3. Quais são os suportes que produzem mudança de pensamento? (p.158)
A primeira questão está bem respondida pelas pesquisas, já nas outras duas há
pouca pesquisa e suas respostas são fundamentais para repensar a educação científica,
que atualmente é limitada pelas condições econômicas, políticas e ideológicas, e sua
transformação só será possível se introduzir os resultados das pesquisas na cultura
escolar ou mudá-la por completo para acomodar estes resultados, procurando evitar
práticas compartimentadas da ciência, que enfatizam apenas o conceito em detrimento
do sistema de aprendizagem de conhecimento, focam em atividades investigativas de
completar experimentos no lugar de testar e revisar modelos explicativos. Dessa forma,
não se desenvolvem práticas cognitivas, epistêmicas e sociais que permitem a embasar
tais modelos.
Devemos ajudar os alunos com o desenvolvimento de processos
dialógicos para a construção e avaliação de alegações de conhecimento.

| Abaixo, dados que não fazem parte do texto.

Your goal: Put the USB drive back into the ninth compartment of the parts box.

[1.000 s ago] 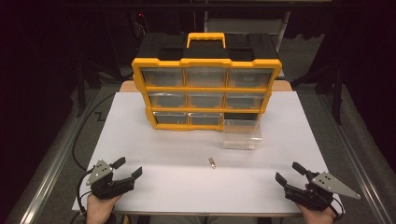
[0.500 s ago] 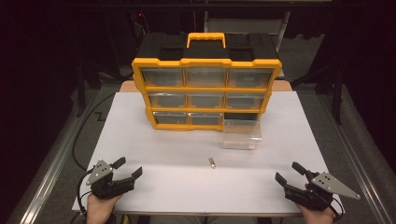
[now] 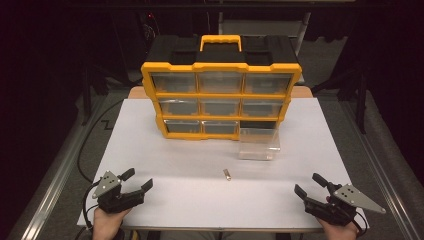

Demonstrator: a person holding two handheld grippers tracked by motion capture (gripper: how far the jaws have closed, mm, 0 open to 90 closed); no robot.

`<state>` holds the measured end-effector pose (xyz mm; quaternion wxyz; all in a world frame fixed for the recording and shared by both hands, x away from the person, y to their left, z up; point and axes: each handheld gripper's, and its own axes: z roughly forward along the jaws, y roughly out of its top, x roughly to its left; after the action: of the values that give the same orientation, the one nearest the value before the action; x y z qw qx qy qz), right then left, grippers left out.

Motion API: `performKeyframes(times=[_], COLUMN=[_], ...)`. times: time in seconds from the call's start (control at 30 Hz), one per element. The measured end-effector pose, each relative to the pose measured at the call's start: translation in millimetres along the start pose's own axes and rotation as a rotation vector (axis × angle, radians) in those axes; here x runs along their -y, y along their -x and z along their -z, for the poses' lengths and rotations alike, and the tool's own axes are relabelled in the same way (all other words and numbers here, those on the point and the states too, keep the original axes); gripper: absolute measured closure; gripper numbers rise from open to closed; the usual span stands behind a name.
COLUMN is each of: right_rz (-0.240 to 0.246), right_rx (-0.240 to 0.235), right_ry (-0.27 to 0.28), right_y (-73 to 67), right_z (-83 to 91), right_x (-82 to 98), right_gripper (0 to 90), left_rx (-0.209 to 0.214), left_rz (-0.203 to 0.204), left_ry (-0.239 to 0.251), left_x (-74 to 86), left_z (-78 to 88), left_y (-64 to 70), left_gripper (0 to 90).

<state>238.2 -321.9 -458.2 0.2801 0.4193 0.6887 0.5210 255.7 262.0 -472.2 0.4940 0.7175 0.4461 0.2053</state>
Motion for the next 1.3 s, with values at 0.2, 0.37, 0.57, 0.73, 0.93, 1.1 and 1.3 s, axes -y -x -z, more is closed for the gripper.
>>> performKeyframes(times=[0.2,0.37,0.57,0.73,0.93,1.1,1.3], right_rz=[0.001,0.002,0.011,0.015,0.021,0.022,0.028], right_rx=[-0.013,-0.024,-0.037,-0.034,-0.041,-0.041,-0.054], right_ry=[-0.001,0.006,0.008,0.010,0.013,0.020,0.029], right_y=[-1.4,-4.0,-7.6,-9.2,-10.8,-12.7,-16.5], right_z=[-1.9,-5.6,-9.9,-11.2,-12.9,-14.3,-18.0], right_x=[-1.1,-2.7,-4.9,-6.1,-7.7,-8.8,-11.6], right_gripper=[24.8,24.8,24.9,25.5,25.5,25.8,26.0], left_rx=[0.000,-0.001,-0.003,-0.003,-0.003,-0.001,-0.004], left_rz=[-0.005,-0.006,-0.005,-0.004,-0.004,-0.004,-0.005], left_ry=[0.003,0.005,0.001,0.002,0.004,0.002,0.002], left_x=[0.0,0.2,0.2,0.1,0.1,0.1,0.1], left_z=[-0.1,-0.2,-0.3,-0.3,-0.5,-1.0,-1.1], left_y=[0.5,0.7,0.6,0.6,0.8,1.1,1.2], left_gripper=[21.3,21.3,21.3,21.3,20.8,20.7,20.6])
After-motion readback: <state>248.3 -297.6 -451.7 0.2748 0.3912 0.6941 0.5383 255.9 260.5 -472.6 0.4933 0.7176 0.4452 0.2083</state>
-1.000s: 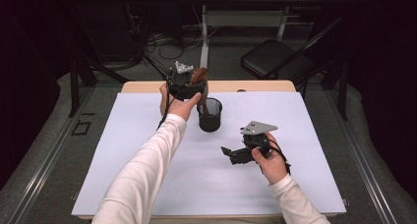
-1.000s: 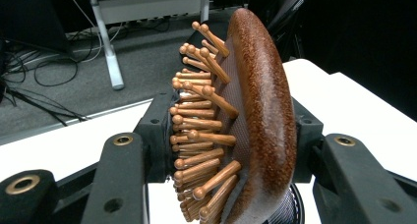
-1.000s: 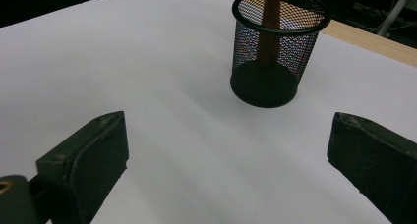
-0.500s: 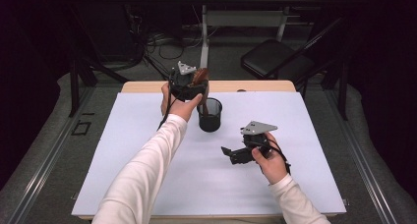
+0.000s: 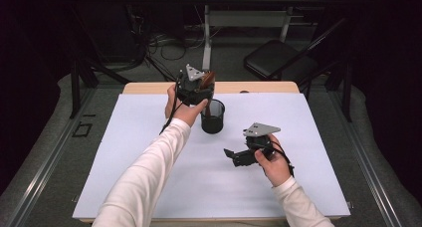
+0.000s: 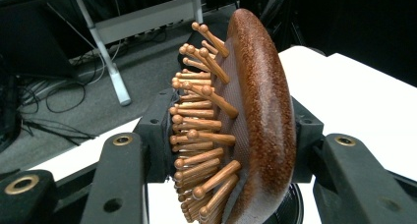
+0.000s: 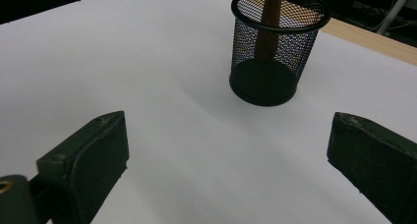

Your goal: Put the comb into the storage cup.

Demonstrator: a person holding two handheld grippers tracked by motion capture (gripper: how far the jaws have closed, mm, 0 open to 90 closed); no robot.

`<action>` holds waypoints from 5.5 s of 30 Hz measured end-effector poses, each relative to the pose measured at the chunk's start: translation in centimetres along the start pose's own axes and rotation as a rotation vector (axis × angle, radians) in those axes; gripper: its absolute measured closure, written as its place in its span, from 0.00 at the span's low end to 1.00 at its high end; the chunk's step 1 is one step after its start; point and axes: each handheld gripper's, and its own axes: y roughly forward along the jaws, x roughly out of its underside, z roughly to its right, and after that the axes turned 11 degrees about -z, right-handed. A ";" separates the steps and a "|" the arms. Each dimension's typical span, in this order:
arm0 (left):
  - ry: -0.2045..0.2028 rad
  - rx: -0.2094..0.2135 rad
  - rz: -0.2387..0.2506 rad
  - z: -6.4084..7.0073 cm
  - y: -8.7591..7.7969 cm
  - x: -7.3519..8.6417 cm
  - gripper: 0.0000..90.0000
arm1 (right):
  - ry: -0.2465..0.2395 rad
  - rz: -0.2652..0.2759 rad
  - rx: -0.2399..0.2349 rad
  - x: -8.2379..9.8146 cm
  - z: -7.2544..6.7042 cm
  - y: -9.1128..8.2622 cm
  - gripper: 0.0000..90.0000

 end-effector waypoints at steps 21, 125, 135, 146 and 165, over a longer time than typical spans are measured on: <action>0.141 -0.029 0.002 2.2 -0.1 0.4 0.54 | 0.000 -0.001 -0.002 0.0 0.0 0.1 0.02; 0.513 -0.171 0.058 8.8 0.4 3.6 0.51 | 0.001 -0.012 0.007 0.2 0.2 0.1 0.02; 0.525 -0.174 0.065 8.9 0.5 3.7 0.50 | 0.000 -0.013 0.006 0.2 0.2 0.1 0.02; 0.517 -0.175 0.066 8.8 0.4 3.8 0.48 | 0.000 -0.014 0.007 0.2 0.2 0.1 0.02; 0.490 -0.148 0.091 8.3 0.3 3.7 0.38 | -0.002 -0.019 0.006 0.2 0.2 0.2 0.02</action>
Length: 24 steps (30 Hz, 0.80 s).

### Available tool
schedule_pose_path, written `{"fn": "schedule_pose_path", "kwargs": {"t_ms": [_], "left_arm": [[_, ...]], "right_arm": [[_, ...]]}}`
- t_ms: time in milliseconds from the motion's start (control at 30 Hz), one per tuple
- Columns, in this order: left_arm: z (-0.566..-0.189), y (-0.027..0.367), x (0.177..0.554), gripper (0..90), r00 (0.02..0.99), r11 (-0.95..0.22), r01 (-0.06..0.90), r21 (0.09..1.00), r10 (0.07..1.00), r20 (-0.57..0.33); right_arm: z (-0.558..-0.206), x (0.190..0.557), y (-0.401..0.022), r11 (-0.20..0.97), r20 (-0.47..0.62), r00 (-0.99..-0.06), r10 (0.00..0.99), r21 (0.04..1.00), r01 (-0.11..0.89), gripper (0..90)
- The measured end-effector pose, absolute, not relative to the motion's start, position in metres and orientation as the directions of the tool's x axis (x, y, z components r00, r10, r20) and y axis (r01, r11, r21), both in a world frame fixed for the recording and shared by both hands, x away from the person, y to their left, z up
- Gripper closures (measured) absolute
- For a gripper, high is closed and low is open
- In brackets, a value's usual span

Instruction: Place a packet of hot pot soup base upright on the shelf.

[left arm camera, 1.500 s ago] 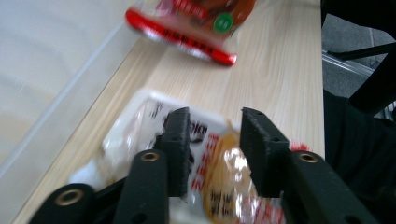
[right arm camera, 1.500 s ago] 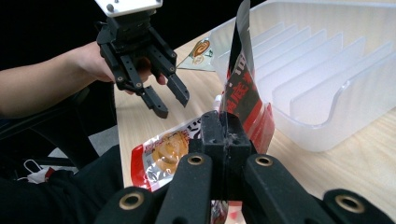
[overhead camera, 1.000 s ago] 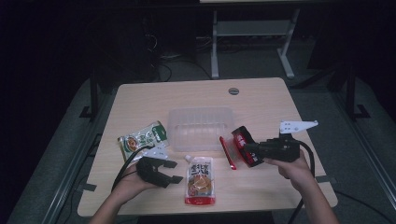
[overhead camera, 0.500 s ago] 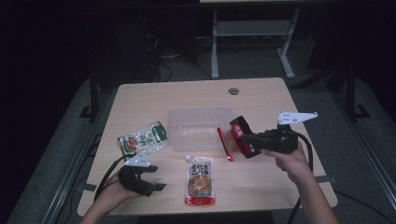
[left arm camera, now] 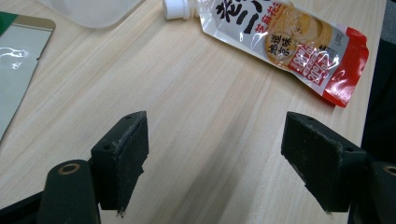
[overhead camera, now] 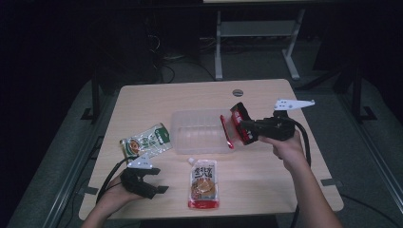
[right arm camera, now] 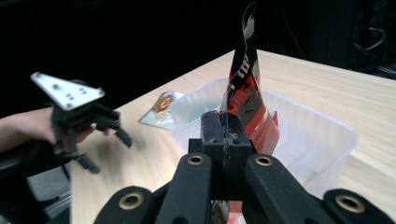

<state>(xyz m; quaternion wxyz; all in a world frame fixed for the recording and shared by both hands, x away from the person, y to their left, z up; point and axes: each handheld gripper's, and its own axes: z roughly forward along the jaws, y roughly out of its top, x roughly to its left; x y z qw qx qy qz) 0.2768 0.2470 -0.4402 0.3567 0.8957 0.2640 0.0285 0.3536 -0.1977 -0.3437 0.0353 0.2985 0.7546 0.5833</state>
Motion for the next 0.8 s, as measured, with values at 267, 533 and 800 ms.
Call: {"fn": "schedule_pose_path", "kwargs": {"t_ms": [267,533,800], "left_arm": [[-0.441,0.248,0.278,22.8,0.854,-0.598,0.462,0.655,0.499,-0.147],[-0.441,0.249,0.278,22.8,0.852,-0.598,0.466,0.653,0.503,-0.147],[-0.442,0.249,0.279,22.8,0.857,-0.607,0.459,0.649,0.495,-0.143]], "right_arm": [[-0.344,0.368,-0.194,0.139,0.291,-0.786,0.545,0.894,0.426,90.0],[-0.351,0.373,-0.195,0.129,0.306,-0.764,0.568,0.884,0.449,90.0],[-0.360,0.375,-0.194,0.135,0.312,-0.753,0.579,0.875,0.466,90.0]]}}
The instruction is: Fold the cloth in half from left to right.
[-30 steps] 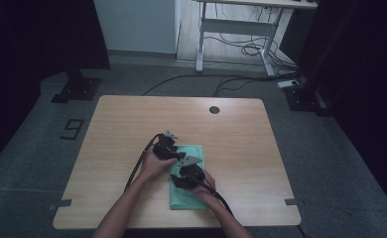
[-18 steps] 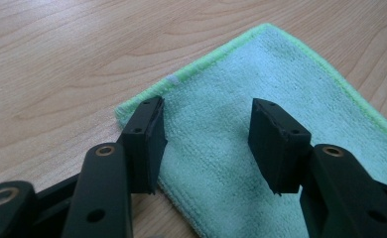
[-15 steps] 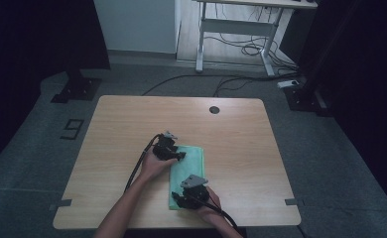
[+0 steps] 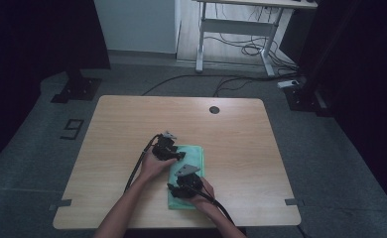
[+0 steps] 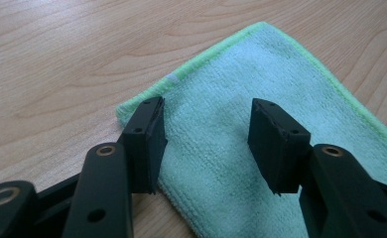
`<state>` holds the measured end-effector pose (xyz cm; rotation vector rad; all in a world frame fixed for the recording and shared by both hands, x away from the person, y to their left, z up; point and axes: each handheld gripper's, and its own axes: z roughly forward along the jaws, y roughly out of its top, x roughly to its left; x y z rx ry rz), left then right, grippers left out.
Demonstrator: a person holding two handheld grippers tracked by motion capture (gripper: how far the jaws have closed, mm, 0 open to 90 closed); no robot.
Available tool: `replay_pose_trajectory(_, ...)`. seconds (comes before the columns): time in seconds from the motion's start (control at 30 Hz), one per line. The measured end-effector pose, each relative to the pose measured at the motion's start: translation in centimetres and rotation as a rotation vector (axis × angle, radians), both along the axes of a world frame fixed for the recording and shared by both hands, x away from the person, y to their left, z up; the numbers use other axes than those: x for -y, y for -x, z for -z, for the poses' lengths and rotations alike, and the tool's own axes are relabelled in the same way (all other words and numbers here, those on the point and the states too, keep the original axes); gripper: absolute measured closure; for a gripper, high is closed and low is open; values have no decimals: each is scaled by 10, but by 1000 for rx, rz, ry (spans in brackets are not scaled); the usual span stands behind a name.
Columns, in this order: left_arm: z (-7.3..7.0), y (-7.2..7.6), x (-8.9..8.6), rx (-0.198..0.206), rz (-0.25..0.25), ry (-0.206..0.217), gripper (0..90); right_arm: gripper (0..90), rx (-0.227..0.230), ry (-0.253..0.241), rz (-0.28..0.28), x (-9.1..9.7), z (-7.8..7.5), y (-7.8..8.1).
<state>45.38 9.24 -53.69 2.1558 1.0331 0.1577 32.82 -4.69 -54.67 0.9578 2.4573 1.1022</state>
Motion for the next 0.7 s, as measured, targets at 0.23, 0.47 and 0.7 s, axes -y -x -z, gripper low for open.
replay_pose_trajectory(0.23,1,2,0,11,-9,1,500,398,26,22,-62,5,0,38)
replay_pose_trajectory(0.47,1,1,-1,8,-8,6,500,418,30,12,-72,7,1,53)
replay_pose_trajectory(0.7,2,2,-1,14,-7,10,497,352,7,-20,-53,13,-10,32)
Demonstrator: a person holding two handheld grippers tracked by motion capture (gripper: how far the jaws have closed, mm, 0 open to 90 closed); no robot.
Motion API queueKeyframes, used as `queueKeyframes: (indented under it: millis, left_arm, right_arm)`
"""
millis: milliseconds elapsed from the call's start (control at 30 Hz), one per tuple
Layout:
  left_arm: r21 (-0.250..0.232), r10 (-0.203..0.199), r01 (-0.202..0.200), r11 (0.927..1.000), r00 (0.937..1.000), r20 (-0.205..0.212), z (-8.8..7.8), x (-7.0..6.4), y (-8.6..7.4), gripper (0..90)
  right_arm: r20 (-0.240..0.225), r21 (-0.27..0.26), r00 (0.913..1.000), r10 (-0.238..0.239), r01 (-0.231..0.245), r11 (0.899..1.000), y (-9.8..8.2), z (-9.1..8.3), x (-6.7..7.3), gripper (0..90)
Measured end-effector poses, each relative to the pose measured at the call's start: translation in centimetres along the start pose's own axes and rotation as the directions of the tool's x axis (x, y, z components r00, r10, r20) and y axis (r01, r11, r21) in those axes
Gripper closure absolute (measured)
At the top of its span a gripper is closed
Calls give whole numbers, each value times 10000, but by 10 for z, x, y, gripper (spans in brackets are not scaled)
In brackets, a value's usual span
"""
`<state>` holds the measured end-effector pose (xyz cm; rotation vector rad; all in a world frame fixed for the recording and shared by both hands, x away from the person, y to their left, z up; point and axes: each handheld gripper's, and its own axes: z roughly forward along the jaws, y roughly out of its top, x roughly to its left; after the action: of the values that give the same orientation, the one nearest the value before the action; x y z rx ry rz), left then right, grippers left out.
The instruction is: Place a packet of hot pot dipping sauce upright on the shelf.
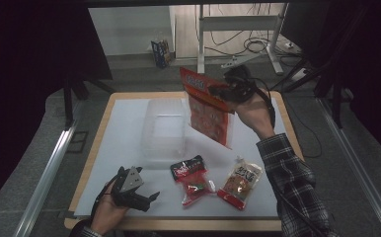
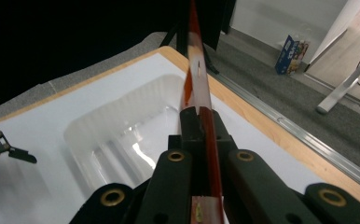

Assim, através do planejamento, os alunos têm extensas oportunidades
de explorar e criticar as relações entre evidência e explicação. Para este
fim, uma recomendação de consenso é situar a investigação sobre
sequências instrucionais temáticas mais longas, onde o tema é definido
não somente pelas estruturas conceituais de conteúdo científico. Em vez
disso, a sequência de instrução é projetada para suportar a aquisição e
avaliação de evidências, bem como habilidades cognitivas, discursivas e
de raciocínio que promovam processos discursivos dialógicos.
(p.158/159)
Dessa forma, o currículo precisa promover sequências instrucionais mais longas
sobre 'grandes ideias', unificando temáticas e princípios científicos.